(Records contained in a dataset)
┄┄┄┄┄┄┄┄┄┄┄┄┄┄┄┄┄┄┄┄

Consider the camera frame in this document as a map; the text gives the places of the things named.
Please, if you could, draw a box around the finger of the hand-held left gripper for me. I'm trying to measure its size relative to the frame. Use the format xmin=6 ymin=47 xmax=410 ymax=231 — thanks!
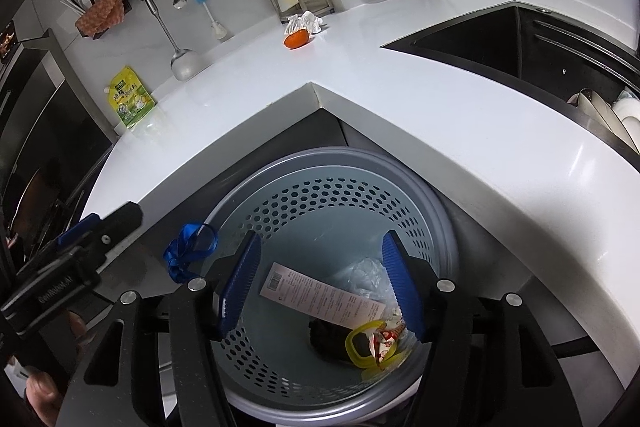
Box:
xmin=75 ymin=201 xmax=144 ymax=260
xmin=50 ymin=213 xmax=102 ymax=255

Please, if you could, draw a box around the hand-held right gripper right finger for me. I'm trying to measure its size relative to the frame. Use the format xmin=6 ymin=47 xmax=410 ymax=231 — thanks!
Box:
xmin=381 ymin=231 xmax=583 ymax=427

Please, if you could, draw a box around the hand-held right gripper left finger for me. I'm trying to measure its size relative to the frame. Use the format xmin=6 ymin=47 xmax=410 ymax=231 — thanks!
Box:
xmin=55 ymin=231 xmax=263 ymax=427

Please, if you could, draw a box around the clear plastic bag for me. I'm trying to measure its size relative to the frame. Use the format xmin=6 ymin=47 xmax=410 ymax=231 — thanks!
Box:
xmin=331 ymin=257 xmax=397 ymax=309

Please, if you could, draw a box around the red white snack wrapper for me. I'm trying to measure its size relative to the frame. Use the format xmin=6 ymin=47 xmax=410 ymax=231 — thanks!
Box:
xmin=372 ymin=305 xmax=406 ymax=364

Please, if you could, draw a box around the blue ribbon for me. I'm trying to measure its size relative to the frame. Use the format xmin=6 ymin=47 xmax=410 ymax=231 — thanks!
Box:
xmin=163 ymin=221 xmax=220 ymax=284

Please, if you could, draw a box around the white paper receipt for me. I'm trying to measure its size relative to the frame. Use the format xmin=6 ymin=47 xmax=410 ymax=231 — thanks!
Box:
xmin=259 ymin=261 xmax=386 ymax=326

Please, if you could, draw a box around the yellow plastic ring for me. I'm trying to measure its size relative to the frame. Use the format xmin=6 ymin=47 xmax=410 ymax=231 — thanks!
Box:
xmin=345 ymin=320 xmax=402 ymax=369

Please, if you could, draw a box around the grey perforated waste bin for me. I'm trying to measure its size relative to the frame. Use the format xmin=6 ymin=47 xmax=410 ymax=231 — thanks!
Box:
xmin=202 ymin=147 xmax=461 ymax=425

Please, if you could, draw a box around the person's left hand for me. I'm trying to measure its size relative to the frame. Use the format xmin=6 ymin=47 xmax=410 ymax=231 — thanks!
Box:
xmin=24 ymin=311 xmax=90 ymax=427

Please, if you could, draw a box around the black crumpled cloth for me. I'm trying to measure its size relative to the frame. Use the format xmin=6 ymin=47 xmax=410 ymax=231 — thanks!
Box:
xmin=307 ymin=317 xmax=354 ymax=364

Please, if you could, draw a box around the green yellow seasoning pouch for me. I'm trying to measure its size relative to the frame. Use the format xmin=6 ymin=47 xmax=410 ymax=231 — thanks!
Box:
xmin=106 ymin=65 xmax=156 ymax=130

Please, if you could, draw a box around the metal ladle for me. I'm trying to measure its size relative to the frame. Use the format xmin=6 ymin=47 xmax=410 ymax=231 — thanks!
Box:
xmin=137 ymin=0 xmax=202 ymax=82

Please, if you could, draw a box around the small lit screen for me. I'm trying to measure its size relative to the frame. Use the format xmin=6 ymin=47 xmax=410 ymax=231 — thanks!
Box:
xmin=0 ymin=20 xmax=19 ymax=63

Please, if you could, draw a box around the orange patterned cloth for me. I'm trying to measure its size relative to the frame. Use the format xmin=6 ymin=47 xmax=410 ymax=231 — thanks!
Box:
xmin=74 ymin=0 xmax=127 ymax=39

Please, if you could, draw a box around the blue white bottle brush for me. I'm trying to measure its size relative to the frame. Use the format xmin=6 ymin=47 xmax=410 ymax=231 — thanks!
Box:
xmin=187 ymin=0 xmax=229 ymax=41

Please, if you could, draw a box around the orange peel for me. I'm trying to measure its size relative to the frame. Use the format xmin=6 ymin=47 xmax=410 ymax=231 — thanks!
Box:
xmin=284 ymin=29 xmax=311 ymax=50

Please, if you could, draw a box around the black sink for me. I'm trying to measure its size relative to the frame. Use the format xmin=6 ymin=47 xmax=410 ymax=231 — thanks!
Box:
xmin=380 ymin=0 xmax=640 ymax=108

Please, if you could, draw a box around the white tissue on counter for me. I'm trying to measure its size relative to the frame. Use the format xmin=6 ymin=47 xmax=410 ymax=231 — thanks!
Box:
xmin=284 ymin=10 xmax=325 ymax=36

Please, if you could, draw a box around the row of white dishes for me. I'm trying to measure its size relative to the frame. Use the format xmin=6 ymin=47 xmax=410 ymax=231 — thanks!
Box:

┄┄┄┄┄┄┄┄┄┄┄┄┄┄┄┄┄┄┄┄

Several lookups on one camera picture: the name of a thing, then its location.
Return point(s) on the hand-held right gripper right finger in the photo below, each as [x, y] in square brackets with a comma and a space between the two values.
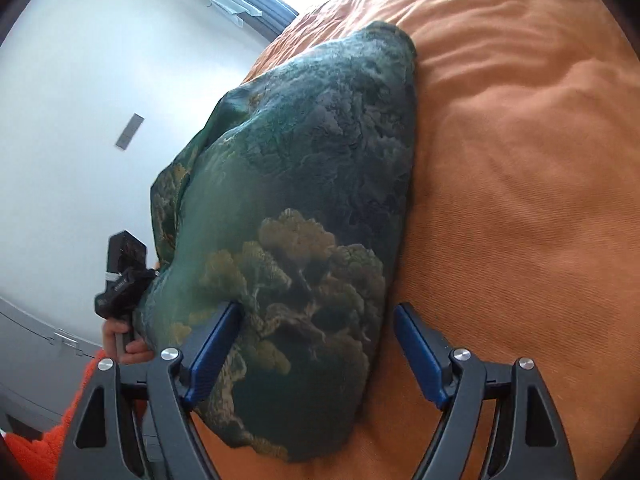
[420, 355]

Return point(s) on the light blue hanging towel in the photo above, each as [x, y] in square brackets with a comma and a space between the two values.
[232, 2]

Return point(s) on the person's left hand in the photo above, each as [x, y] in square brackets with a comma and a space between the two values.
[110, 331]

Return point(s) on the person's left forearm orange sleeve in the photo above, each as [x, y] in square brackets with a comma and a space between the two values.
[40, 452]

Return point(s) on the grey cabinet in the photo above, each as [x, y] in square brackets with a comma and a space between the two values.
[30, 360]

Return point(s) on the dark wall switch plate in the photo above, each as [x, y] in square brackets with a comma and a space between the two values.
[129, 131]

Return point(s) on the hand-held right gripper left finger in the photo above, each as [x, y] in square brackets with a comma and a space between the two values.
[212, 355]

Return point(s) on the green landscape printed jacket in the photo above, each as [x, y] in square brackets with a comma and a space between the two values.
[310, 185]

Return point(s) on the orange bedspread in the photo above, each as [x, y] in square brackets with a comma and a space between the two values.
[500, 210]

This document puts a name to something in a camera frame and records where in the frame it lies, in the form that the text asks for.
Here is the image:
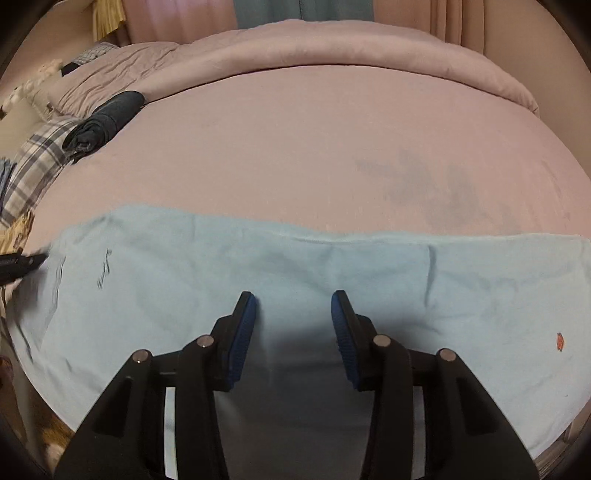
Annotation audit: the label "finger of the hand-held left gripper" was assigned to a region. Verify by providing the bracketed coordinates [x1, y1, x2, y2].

┄┄┄┄┄┄┄┄┄┄┄┄┄┄┄┄┄┄┄┄

EXERCISE – Some lines above may hold the word "white"; say how many do, giving nothing besides the number.

EXERCISE RESPONSE – 5